У обеих жизнь складывалось непросто, и обе хорошо представляли, что их ждет впереди. Агата знала, что она должна выйти замуж или увянуть, раствориться в узком мирке скуки и обыденности. Эмили знала, что у нее вообще нет никаких перспектив пристойного брака. Она не имела соответствующего окружения, была слишком бедна и не настолько хороша собою, чтобы привлекать восхищенные взоры. Более-менее прилично содержать себя, время от времени получать поддержку от своих более удачливых друзей, являя себя миру – если повезет! – не совсем уж нищей – вот и все, на что Эмили могла рассчитывать. Но она была уверена, что леди Агата имеет право на большее. Эмили не задумывалась о причинах такого своего отношения или о том, почему у леди Агаты есть такие права, она просто принимала это как данность. Она самым искренним образом была заинтересована в судьбе леди Агаты и испытывала к ней абсолютно откровенную симпатию. Когда лорду Уолдерхерсту случалось беседовать с леди Агатой, Эмили беспокойно на него поглядывала. Это была поистине материнская тревога – Эмили пыталась разгадать его намерения. И ведь какая хорошая партия! Из него получится замечательный муж – и не стоит забывать о трех имениях и восхитительных бриллиантах… Леди Мария описывала ей некую тиару, и Эмили частенько представляла себе, как сверкает она на изысканно низком лбу леди Агаты. Тиара куда больше к лицу ей, чем мисс Брук или миссис Ральф, хотя и они носили бы ее с гордостью. Она не могла не понимать, что в состязании за тиару придется в равной степени считаться и с блистательной миссис Ральф, и с задорно-хорошенькой мисс Брук, но леди Агата все-таки, казалось, в большей степени достойна этого приза. Эмили заботилась о том, чтобы ее подопечная всегда выглядела наилучшим образом, и когда письма из дома навевали на леди Агату уныние, когда она бледнела из-за плохих вестей, Эмили старалась ее приободрить.
– Полагаю, нам не помешала бы короткая прогулка, – говорила она. – А потом вы могли бы вздремнуть. Выглядите немного усталой.
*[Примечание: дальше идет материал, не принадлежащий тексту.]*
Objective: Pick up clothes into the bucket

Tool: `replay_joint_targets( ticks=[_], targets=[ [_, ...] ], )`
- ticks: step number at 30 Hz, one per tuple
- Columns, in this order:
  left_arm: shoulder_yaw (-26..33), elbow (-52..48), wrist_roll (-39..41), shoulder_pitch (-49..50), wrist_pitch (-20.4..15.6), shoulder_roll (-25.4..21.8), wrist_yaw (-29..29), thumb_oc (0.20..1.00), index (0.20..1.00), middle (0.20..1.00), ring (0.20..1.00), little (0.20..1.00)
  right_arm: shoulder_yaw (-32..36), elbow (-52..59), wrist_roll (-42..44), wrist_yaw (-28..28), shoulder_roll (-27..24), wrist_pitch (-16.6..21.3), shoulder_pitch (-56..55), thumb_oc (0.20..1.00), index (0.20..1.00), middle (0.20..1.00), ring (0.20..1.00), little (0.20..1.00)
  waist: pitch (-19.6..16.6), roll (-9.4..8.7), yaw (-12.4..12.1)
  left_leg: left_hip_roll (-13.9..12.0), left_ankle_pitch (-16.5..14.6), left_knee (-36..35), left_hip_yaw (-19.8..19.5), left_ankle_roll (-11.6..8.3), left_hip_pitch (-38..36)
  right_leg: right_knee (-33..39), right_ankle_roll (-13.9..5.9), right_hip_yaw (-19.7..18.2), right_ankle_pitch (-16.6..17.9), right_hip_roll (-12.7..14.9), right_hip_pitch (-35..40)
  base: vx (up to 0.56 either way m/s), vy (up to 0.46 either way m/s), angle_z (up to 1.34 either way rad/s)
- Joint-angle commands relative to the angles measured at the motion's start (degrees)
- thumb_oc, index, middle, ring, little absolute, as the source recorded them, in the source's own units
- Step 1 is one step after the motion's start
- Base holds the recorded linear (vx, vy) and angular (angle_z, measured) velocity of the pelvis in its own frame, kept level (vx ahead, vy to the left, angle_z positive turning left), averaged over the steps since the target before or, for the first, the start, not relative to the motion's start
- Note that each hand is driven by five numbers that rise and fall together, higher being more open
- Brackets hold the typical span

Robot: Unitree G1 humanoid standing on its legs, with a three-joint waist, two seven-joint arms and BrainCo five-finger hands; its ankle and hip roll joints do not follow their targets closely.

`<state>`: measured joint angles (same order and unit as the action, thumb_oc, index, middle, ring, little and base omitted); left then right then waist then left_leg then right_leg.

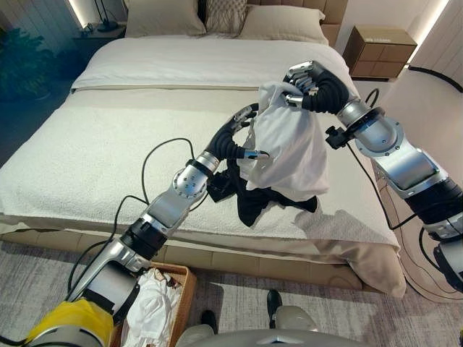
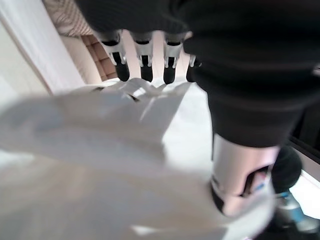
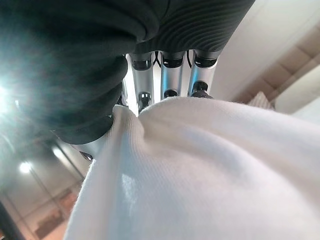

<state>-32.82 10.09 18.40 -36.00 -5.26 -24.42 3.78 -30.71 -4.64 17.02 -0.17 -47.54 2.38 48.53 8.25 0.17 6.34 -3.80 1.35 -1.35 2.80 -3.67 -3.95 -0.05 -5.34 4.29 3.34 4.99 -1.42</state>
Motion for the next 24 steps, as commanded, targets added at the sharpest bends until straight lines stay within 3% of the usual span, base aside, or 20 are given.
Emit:
replay_joint_targets(
  ticks=[1,12,13,14,15,22,24],
  targets=[
    [-2.2,5.3,3.5,-4.3,-0.5,2.4,0.4,1.0,1.0,1.0,1.0,1.0,-0.2,4.7,5.1,-0.7,1.2,2.7,4.9,0.2,0.2,0.2,0.2,0.2,-3.1,-3.59,-1.3,1.0,-2.4,3.2,-0.2,-1.32,2.2,2.0,-3.23,4.6,-1.9,2.2,4.0,0.05,-0.026,0.01],
    [-5.3,10.5,9.7,-5.1,1.2,9.2,1.1,1.0,1.0,1.0,1.0,1.0,-1.3,11.8,11.3,-2.2,1.5,3.6,3.9,0.2,0.2,0.2,0.2,0.2,-4.0,-3.52,-0.6,0.8,-2.7,3.3,-1.4,-1.73,0.9,1.5,-2.52,5.8,-3.6,1.6,6.2,0.03,-0.019,0.07],
    [-5.4,10.9,10.0,-5.0,1.2,9.6,1.2,0.708,0.708,0.708,0.708,0.708,-1.0,12.2,11.6,-2.3,1.6,3.7,3.6,0.2,0.2,0.2,0.2,0.2,-4.1,-3.51,-0.5,0.7,-2.7,3.3,-1.5,-1.74,0.8,1.4,-2.43,5.9,-3.7,1.6,6.3,0.01,-0.005,0.03],
    [-5.5,10.9,10.0,-5.0,1.2,9.6,1.2,0.708,0.708,0.708,0.708,0.708,-1.0,12.3,11.6,-2.3,1.6,3.7,3.5,0.2,0.2,0.2,0.2,0.2,-4.1,-3.52,-0.5,0.7,-2.7,3.3,-1.5,-1.75,0.8,1.4,-2.43,5.9,-3.7,1.6,6.3,0.0,0.0,0.0],
    [-5.3,11.7,10.2,-4.9,1.4,10.3,1.6,0.222,0.222,0.222,0.222,0.222,0.1,13.0,11.9,-1.9,1.9,4.0,2.5,0.2,0.2,0.2,0.2,0.2,-4.2,-3.44,-0.3,0.7,-2.7,3.2,-1.8,-1.74,0.7,1.4,-2.34,6.1,-3.9,1.6,6.5,0.0,0.0,0.0],
    [-5.1,11.5,15.4,-2.7,1.8,11.5,1.0,0.2,0.2,0.2,0.2,0.2,3.9,14.5,11.7,-0.7,3.1,4.6,-1.2,0.2,0.2,0.2,0.2,0.2,-4.5,-3.46,0.1,0.8,-2.8,3.3,-2.3,-1.62,0.7,1.3,-2.28,6.2,-4.1,1.8,6.7,0.01,0.001,0.07],
    [-4.8,10.8,17.5,-1.3,2.0,11.7,0.8,0.2,0.2,0.2,0.2,0.2,5.6,14.3,11.3,0.2,3.6,4.7,-3.0,0.388,0.388,0.388,0.388,0.388,-4.5,-3.43,0.2,0.9,-2.9,3.4,-2.5,-1.54,0.8,1.3,-2.23,6.2,-4.1,1.8,6.7,0.0,0.012,0.04]
  ],
)
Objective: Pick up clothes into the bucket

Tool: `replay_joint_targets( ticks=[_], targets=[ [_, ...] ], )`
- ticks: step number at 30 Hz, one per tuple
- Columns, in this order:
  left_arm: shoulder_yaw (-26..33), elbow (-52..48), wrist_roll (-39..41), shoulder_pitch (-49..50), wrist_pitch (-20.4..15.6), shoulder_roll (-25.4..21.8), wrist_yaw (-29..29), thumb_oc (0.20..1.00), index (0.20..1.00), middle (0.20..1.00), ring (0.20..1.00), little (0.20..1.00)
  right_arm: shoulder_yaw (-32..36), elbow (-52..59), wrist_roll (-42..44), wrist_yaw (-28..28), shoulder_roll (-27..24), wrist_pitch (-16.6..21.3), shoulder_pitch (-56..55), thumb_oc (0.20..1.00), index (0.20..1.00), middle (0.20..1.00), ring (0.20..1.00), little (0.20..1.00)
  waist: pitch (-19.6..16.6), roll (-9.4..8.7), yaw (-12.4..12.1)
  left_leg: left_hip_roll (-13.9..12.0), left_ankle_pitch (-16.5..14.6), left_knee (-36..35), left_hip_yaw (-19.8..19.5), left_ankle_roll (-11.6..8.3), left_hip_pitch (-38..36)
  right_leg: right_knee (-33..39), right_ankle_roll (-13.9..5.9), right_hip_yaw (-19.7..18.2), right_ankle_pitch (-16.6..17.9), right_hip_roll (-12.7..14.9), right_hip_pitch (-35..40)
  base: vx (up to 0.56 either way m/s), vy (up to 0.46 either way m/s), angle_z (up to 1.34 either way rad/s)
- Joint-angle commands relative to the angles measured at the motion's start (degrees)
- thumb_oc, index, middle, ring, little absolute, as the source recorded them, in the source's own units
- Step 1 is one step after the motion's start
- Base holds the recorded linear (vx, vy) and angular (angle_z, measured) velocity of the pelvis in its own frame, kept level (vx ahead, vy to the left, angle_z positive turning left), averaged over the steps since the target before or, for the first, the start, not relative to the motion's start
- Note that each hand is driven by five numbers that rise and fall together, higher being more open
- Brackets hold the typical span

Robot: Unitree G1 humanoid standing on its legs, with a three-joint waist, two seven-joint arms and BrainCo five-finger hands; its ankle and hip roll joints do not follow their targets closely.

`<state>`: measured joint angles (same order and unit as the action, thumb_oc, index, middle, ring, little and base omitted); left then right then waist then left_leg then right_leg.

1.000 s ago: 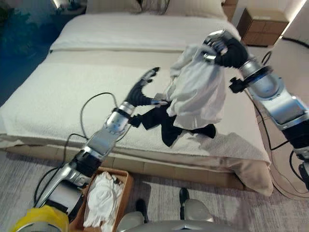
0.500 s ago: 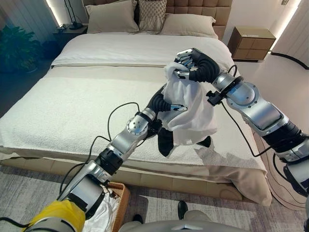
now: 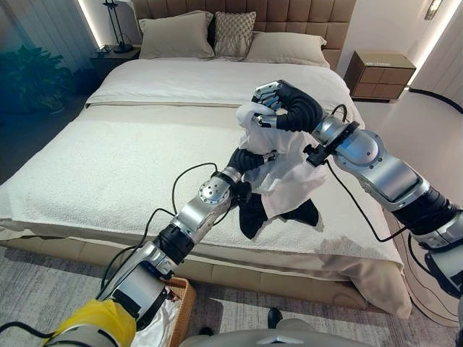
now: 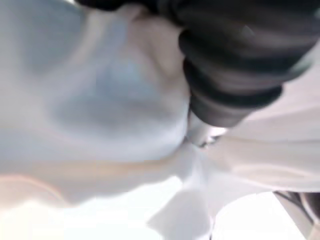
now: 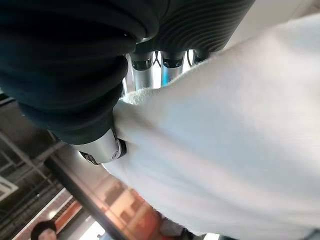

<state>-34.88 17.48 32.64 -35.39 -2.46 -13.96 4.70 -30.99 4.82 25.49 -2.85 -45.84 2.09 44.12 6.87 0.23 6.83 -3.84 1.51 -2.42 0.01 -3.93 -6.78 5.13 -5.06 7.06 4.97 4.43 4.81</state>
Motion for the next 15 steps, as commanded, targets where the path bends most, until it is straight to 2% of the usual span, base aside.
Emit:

– О, как любезно! – как-то раз сказала Агата. – Вы так беспокоитесь из-за моего цвета лица, из-за того, как я выгляжу!
– На днях лорд Уолдерхерст сказал мне, что вы единственная из известных ему женщин, которая всегда прекрасно выглядит! – таков был ангельски тактичный ответ Эмили.
– Правда?! – воскликнула, слегка покраснев, леди Агата. – Сэр Брюс Норман на самом деле мне тоже так однажды сказал. Я ответила, что это самое приятное из всего, что может быть сказано женщине. Тем более, – добавила она со вздохом, – что утверждение далеко не всегда соответствует истине.
– Лорд Уолдерхерст считает, что все именно так, – возразила Эмили. – Вы же знаете, он не из тех, кто ведет праздные разговоры. Он человек серьезный!
Ее собственное восхищение лордом Уолдерхерстом граничило с благоговением. У него действительно были безупречные манеры, он очень порядочно вел себя со своими арендаторами, он патронировал несколько уважаемых благотворительных обществ. Для некритичного ума Эмили Фокс-Ситон этого было достаточно, чтобы лорд Уолдерхерст и внушал ей почтение, и казался привлекательным внешне. Она знала, хоть и не очень близко, многих благородных персон, которые не могли идти с ним ни в какое сравнение. По взглядам своим Эмили принадлежала к ранневикторианской эпохе и уважала то, что достойно уважения.
– Я плакала, – призналась леди Агата.
– Этого-то я и опасалась, леди Агата.
– На Керзон-стрит все совсем безнадежно. Утром я получила письмо от Миллисент. Она следующая за Аликс и пишет… о, много чего пишет! Когда девушки видят, что что-то от них ускользает, они становятся очень раздражительными. Миллисент семнадцать, она очень миленькая. У нее волосы словно красное золото, а ресницы в два раза длиннее моих, – леди Агата снова вздохнула, и ее губы, так похожие на розовые лепестки, предательски задрожали. – Они все расстроились из-за того, что сэр Брюс Норман уехал в Индию, – добавила она.
– Но он же вернется! – воскликнула Эмили и необдуманно добавила: – Правда, это может быть слишком поздно. А он видел Аликс? – внезапно спросила она.
На этот раз Агата уже не порозовела, а покраснела: у нее была тонкая кожа, и каждое движение души было слишком хорошо заметно.
– Да, он ее видел, но она была в учебной комнате… И я не думаю…
Она резко замолчала и застыла, устремив взор в открытое в парк окно. Выглядела она совсем несчастной.